Date of this Version
Published in Textiles and Politics: Textile Society of America 13th Biennial Symposium Proceedings, Washington, DC, September 18- September 22, 2012.
Carpets of the Iberian Peninsula, woven in the 15th and 16th centuries, represent diverse cultural traditions at a time of great political transformation. With the fall of Granada in 1492, Christian dominion was firmly reestablished. Despite radical shifts in patronage from Muslim to Christian in previous centuries, the weaving of carpets with wool pile seems to have flourished in established production centers. Following the Arab and Berber conquests of Andalusia in the early 8th century, there is scant evidence for rug-weaving but a significant group of carpets survives from the 15th century, which stylistically reflects earlier traditions of carpet-weaving from Turkey, the Caucasus, and Central Asia.
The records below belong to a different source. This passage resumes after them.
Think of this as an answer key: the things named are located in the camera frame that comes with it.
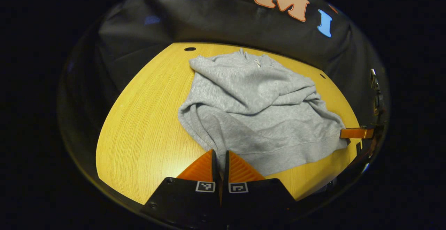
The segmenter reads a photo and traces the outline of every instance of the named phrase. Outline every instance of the table surface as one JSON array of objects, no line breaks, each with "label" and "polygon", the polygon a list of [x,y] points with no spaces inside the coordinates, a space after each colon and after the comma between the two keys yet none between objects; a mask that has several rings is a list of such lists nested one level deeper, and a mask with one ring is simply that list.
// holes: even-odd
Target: table surface
[{"label": "table surface", "polygon": [[[187,52],[184,50],[187,47],[196,50]],[[194,79],[189,59],[239,49],[240,46],[214,43],[173,43],[148,62],[118,97],[102,127],[96,149],[99,178],[126,197],[144,204],[165,177],[178,176],[204,154],[177,118],[178,108],[186,100]],[[243,49],[254,55],[269,55],[311,78],[328,110],[338,114],[347,128],[359,127],[349,103],[323,71],[274,53]],[[352,162],[361,139],[351,141],[346,149],[322,160],[266,178],[279,178],[293,197],[300,200],[330,182]]]}]

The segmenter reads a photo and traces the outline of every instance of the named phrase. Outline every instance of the wooden table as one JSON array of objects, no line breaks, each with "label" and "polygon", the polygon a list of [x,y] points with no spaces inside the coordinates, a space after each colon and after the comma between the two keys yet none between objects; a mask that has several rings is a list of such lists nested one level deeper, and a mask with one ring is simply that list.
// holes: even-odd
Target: wooden table
[{"label": "wooden table", "polygon": [[[196,50],[187,52],[184,50],[187,47]],[[186,100],[194,79],[189,59],[228,54],[239,48],[213,43],[173,43],[148,62],[118,97],[102,127],[96,150],[99,178],[144,204],[165,177],[176,177],[204,154],[177,118],[178,108]],[[347,100],[323,71],[273,53],[244,50],[269,55],[311,78],[328,110],[338,114],[347,128],[359,127]],[[295,199],[302,199],[341,173],[356,157],[355,146],[360,141],[352,139],[346,149],[322,160],[266,178],[279,178]]]}]

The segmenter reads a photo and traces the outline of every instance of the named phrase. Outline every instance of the orange letter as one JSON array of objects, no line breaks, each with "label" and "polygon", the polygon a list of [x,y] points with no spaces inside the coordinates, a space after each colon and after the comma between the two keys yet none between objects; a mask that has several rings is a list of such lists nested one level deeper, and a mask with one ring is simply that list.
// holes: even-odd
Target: orange letter
[{"label": "orange letter", "polygon": [[[272,2],[272,0],[254,0],[258,5],[265,6],[268,8],[274,8],[276,5]],[[308,0],[276,0],[277,5],[279,6],[280,11],[285,11],[290,6],[293,6],[288,14],[295,19],[305,22],[305,10],[306,6],[309,3]]]}]

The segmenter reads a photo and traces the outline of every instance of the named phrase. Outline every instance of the dark background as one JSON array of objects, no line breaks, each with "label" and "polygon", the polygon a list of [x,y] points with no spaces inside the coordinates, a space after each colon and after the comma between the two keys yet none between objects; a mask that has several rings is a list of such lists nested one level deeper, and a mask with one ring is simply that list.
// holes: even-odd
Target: dark background
[{"label": "dark background", "polygon": [[[56,122],[57,82],[66,57],[87,27],[120,1],[5,2],[6,52],[11,53],[3,71],[8,228],[155,229],[81,175]],[[444,96],[436,77],[445,68],[436,58],[444,54],[444,7],[436,5],[441,0],[327,1],[362,28],[381,55],[392,117],[384,147],[360,181],[293,228],[444,228],[444,139],[438,136],[444,133],[428,135],[441,126]]]}]

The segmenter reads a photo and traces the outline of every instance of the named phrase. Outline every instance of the blue letter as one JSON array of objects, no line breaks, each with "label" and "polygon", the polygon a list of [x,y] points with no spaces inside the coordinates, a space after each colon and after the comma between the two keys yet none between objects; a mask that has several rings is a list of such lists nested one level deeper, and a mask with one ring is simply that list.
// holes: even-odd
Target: blue letter
[{"label": "blue letter", "polygon": [[320,9],[319,13],[321,14],[321,25],[319,25],[317,29],[325,36],[331,38],[330,23],[333,19],[327,13],[321,11]]}]

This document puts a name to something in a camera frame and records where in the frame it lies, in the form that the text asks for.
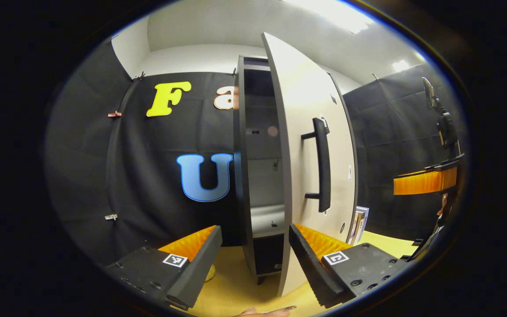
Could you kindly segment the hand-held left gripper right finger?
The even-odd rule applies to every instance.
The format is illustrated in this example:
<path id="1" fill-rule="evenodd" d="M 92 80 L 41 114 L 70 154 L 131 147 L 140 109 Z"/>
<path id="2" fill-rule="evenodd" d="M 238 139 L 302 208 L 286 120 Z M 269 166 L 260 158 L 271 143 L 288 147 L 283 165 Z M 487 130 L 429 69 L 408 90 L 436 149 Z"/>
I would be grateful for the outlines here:
<path id="1" fill-rule="evenodd" d="M 326 308 L 368 293 L 408 264 L 370 243 L 351 246 L 298 223 L 290 224 L 288 241 L 318 303 Z"/>

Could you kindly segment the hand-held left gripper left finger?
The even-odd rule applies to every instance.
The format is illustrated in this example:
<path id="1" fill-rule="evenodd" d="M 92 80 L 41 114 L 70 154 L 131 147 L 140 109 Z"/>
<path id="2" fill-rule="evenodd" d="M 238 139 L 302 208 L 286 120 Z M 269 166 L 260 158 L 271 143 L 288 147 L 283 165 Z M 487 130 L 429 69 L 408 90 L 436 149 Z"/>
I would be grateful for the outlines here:
<path id="1" fill-rule="evenodd" d="M 212 225 L 163 247 L 144 246 L 104 267 L 106 274 L 145 301 L 192 308 L 222 245 Z"/>

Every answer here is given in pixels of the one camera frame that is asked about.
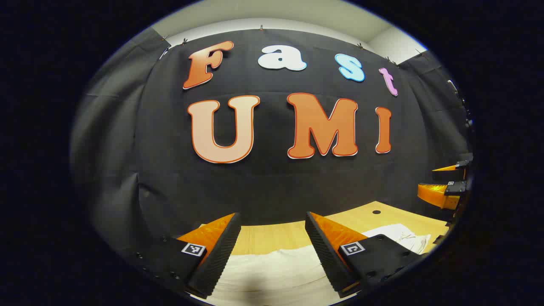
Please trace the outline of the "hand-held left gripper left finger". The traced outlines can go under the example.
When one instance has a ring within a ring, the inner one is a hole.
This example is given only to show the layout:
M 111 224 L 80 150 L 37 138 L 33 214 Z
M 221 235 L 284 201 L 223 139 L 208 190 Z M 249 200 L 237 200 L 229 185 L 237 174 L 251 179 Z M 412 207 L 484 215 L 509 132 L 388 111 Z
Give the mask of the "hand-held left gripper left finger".
M 206 299 L 221 277 L 241 231 L 231 213 L 178 236 L 155 236 L 127 250 L 140 273 L 180 295 Z

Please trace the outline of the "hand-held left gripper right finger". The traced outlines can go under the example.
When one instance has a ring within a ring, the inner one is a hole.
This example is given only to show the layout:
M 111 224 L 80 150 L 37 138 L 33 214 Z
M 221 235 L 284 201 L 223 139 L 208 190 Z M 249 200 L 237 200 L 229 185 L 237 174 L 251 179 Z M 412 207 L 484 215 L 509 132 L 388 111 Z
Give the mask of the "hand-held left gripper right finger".
M 374 291 L 425 257 L 384 234 L 367 237 L 313 212 L 306 213 L 305 230 L 340 298 Z

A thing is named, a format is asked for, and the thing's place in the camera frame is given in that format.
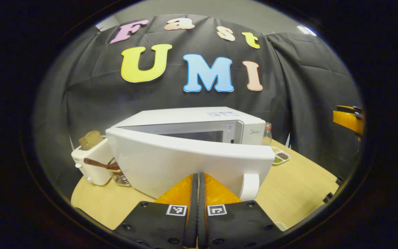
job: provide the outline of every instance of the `table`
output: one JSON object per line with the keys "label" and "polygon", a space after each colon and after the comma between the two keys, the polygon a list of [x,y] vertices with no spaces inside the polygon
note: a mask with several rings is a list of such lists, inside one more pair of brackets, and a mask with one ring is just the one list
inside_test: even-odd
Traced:
{"label": "table", "polygon": [[[337,177],[275,140],[271,145],[291,158],[271,167],[255,200],[272,221],[290,228],[323,205],[329,192],[336,192]],[[71,204],[113,230],[139,201],[154,200],[132,187],[117,186],[112,180],[97,186],[82,177],[73,191]]]}

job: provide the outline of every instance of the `microwave door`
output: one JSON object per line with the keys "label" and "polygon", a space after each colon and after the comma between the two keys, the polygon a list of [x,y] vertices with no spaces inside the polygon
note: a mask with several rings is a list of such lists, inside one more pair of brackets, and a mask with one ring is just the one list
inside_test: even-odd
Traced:
{"label": "microwave door", "polygon": [[190,174],[205,172],[238,197],[253,200],[275,157],[269,146],[262,145],[193,140],[117,127],[107,129],[106,135],[131,186],[154,198]]}

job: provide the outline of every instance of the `spice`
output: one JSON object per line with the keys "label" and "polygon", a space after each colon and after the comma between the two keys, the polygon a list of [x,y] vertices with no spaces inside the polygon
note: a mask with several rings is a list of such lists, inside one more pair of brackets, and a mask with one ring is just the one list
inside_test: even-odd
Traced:
{"label": "spice", "polygon": [[282,162],[283,160],[282,159],[280,159],[280,158],[277,158],[277,157],[275,157],[274,158],[274,163],[276,164],[276,163],[279,163],[279,162]]}
{"label": "spice", "polygon": [[284,160],[288,159],[288,156],[286,154],[283,154],[283,153],[279,153],[279,154],[277,154],[277,156],[282,158],[282,159],[284,159]]}

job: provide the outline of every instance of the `microwave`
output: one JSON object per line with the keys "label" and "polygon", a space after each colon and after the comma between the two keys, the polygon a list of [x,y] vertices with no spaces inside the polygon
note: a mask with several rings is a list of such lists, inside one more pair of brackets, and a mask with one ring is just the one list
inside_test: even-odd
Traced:
{"label": "microwave", "polygon": [[106,136],[128,182],[151,197],[205,172],[244,201],[254,200],[275,158],[262,145],[264,129],[264,120],[228,107],[197,107],[142,111]]}

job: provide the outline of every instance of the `letter m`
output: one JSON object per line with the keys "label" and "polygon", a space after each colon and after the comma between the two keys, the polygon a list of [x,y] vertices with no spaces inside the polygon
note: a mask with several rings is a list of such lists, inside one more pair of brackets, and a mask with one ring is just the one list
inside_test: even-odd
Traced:
{"label": "letter m", "polygon": [[188,81],[183,86],[186,92],[199,92],[202,86],[199,85],[198,76],[200,77],[205,89],[211,90],[216,78],[218,82],[215,90],[218,92],[232,92],[234,87],[231,85],[231,76],[229,66],[232,61],[225,57],[218,57],[211,68],[207,65],[202,55],[187,54],[183,59],[188,63]]}

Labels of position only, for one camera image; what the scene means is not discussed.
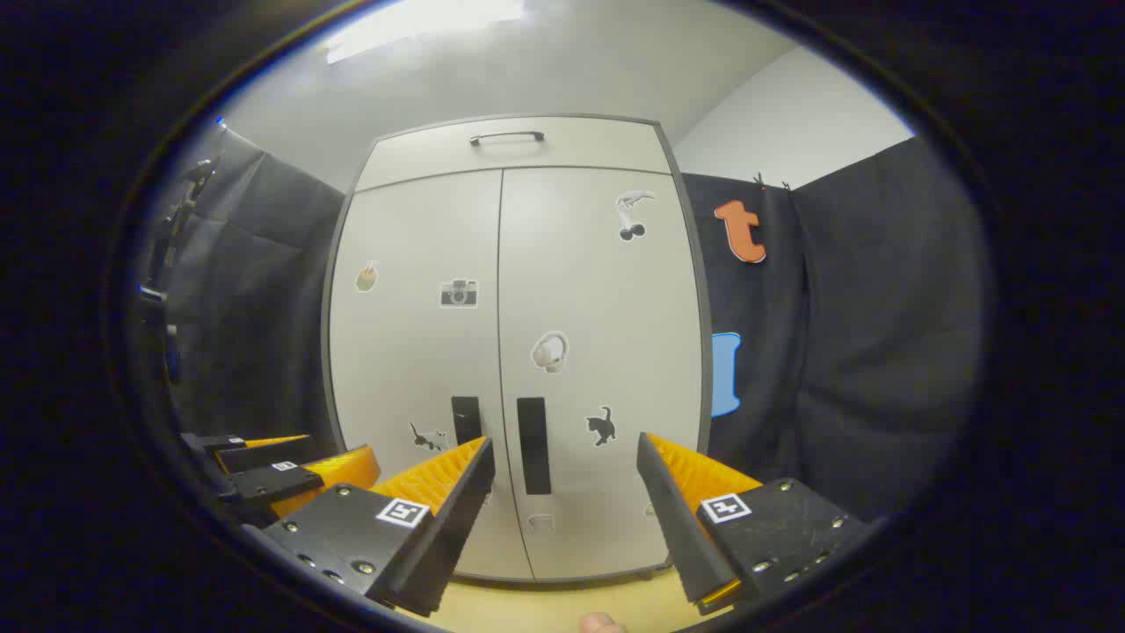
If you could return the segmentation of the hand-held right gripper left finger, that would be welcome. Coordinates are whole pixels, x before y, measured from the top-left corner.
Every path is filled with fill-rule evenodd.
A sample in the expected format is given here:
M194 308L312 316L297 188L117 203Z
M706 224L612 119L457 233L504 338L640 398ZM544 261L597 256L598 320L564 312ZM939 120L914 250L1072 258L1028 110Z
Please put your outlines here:
M385 608L439 608L496 473L474 438L382 483L342 477L262 532L274 557Z

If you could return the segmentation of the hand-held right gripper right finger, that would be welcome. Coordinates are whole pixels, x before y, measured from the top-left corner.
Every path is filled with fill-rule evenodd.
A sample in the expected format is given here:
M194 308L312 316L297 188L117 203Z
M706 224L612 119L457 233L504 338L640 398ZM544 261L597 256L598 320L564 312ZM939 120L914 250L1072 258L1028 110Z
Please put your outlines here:
M639 436L636 472L687 600L703 615L783 600L873 533L795 478L763 483L654 433Z
Iberian carpets of the 16th century herald styles of the Renaissance, reflecting the cultural reorientation of the Iberian Peninsula from the Islamic east to an emerging Europe. Carpets, today preserved in museum collections, exhibit design elements that draw from local Iberian sources and patterns of Roman pavements, as well as from motifs associated with Christian art and Islamic geometric interlace. Despite the diversity of sources and the blending of cultural traditions, Iberian carpets bear a unique weave structure based upon a single-warp knot and multiple wefts, which distinguishes this weaving tradition from all others. Based on analysis of weave structure and design in Iberian carpets at The Textile Museum, Philadelphia Museum of Art, and Hispanic Society of America, this paper seeks to document the ways in which carpets mark the complexities of cultural and political transformations that led to the making of modern Spain.